Die MONEY TALKS-Serie präsentiert alternative Geldsysteme, Community-Währungen und nachhaltige Kryptos.
In unserem Money Talk No.1 haben wir Karim Chabrak, den Gründer von www.coinsence.org vorgestellt. Coinsence ist eine Vernetzungsplattform mit eigenen digitalen Währungen. Dahinter steckt vor allem auch die Vision eines neuen Wirtschaftens. Coinsence basiert auf einem dezentralen Währungssystem, in dem die Geldschöpfung nicht einigen Wenigen vorbehalten ist, sondern durch Communities und deren Wertschöpfung passiert.
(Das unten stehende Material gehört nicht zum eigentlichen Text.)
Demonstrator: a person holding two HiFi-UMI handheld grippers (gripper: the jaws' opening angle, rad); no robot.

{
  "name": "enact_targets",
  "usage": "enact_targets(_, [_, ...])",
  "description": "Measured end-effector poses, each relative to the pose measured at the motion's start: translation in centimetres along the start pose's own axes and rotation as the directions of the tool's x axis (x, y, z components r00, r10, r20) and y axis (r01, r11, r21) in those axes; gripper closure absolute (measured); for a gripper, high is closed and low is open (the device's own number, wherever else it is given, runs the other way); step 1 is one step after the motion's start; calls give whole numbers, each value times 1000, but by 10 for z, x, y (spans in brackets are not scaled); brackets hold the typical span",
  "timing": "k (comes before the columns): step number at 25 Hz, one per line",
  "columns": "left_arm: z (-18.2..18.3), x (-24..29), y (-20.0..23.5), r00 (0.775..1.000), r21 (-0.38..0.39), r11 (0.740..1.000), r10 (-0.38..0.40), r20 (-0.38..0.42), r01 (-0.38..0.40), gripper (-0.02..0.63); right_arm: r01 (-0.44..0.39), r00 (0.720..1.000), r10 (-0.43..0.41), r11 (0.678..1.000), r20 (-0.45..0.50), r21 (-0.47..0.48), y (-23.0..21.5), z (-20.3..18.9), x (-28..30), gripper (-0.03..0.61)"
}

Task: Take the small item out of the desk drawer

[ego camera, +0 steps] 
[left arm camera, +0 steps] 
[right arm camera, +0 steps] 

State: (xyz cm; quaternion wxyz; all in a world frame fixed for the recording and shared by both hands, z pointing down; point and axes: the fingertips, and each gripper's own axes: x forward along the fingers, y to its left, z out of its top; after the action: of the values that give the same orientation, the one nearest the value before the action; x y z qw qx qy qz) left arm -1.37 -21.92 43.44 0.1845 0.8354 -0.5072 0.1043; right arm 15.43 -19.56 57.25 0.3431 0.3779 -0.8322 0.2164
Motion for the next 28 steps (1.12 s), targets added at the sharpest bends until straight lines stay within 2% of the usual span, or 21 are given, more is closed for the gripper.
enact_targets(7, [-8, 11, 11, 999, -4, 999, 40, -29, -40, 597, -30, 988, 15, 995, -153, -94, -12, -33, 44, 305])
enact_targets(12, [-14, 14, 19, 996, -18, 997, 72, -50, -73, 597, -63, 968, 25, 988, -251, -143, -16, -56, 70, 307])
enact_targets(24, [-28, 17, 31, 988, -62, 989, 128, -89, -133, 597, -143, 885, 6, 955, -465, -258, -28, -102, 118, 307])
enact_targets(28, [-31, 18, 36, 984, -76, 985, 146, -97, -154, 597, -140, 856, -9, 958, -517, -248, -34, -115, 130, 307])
Hier unser #MONEYTALKS-Podcast mit Karim, im Interview mit Caroline Bertram:
Für unseren Money Talk #2 war Shermin Voshmgir am 22. Februar 2018 im SUPERMARKT zu Gast. Sie ist Leiterin des Instituts für Kryptoökonomie an der Wirtschaftsuniversität Wien und Gründerin des Blockchain Hub. Wir haben Ihren Vortrag “Token Economy – The Future of Curencies?” aufgezeichnet. Nachfolgend auch das Abstract Ihres Vortrages auf Englisch:
There is a widespread misconception that Bitcoin and tokens that have derived from similar technologies, are currencies comparable to fiat currencies like EUR, USD, etc. This talk points out why Bitcoin and other crypto tokens are not currencies in the traditional sense, but rather a new asset which has more similarities to commodity money rather than to fiat money. It is furthermore an operating system for a new type of economy with distributed governance that can transcendent geographic boundaries of nation states. The biggest challenge that we face, when we are trying to explain or discuss Bitcoin, Blockchain and Tokens, is that we are trying to explain new phenomena with old terminology that sometimes don’t do justice to the full range of possibilities that these new technologies have to offer. While it might be counterproductive to call Bitcoin a currency, it does have similarities with money as we know it. But what are the roles and functions of money, and can a token economy eradicate the monopoly of nation states to issue money?
Und hier das Video von Shermin’s Vortrag:
Mit dem Gast unseres Money Talks #3, Ludwig Schuster, hat Caroline Bertram einen Podcast gemacht:
Money Talk #3 The Money is the Message: Turning Credit Creation into a Force for Good
In this Money Talk session at SUPERMARKT, Ludwig Schuster is going to lay out why money actually is the message and how capitalism’s core feature – credit creation through banks – counteracts our efforts for sustainable change.Together, we will explore – and prototype! – some monetary design hacks to turn credit creation into a force for good. (May contain traces of blockchain).
In a capitalist economy, institutions known as banks create credit for what is expected to be profitable.
No monetary profit, no credit.No credit, no money.
Bank credit is the core driver that allows but also forces us to reproduce an economy of growth, day by day. All of us.
More than three decades after the rise of the environmental movement, it should be crystal clear: Sustainable change fails to materialise, because long term thinking and eco-social impact is not accounted in banks’ balance sheets.
Bank credit is what forces us to behave profitable instead of sustainable. If credit creation lies at the heart of the problem, could it be a key to its solution? „It is the institution of credit that is the real disruptor“ – Perry G. Mehrling (INET)
Imagine credit creation that puts people and the planet first. Imagine a global good impact economy, nurtured by ‚impact credit‘.
Ludwig Schuster is a freelance strategy consultant for the ‚good‘ economy. As a founding member and researcher of Sustainable Money Research Group he published on Regional Currencies, National Parallel Currencies, Carbon Currencies and Energy Currencies, as well as on the monetary drivers of economic growth. With many years of expertise in monetary systems and token design, he has been advising several green FinTechs and digital currency start-ups. He is also a co-organizer of the Conscious FinTech meetup series at Impact Hub Berlin, where FinTech and cryptocurrency engineers meet social innovators.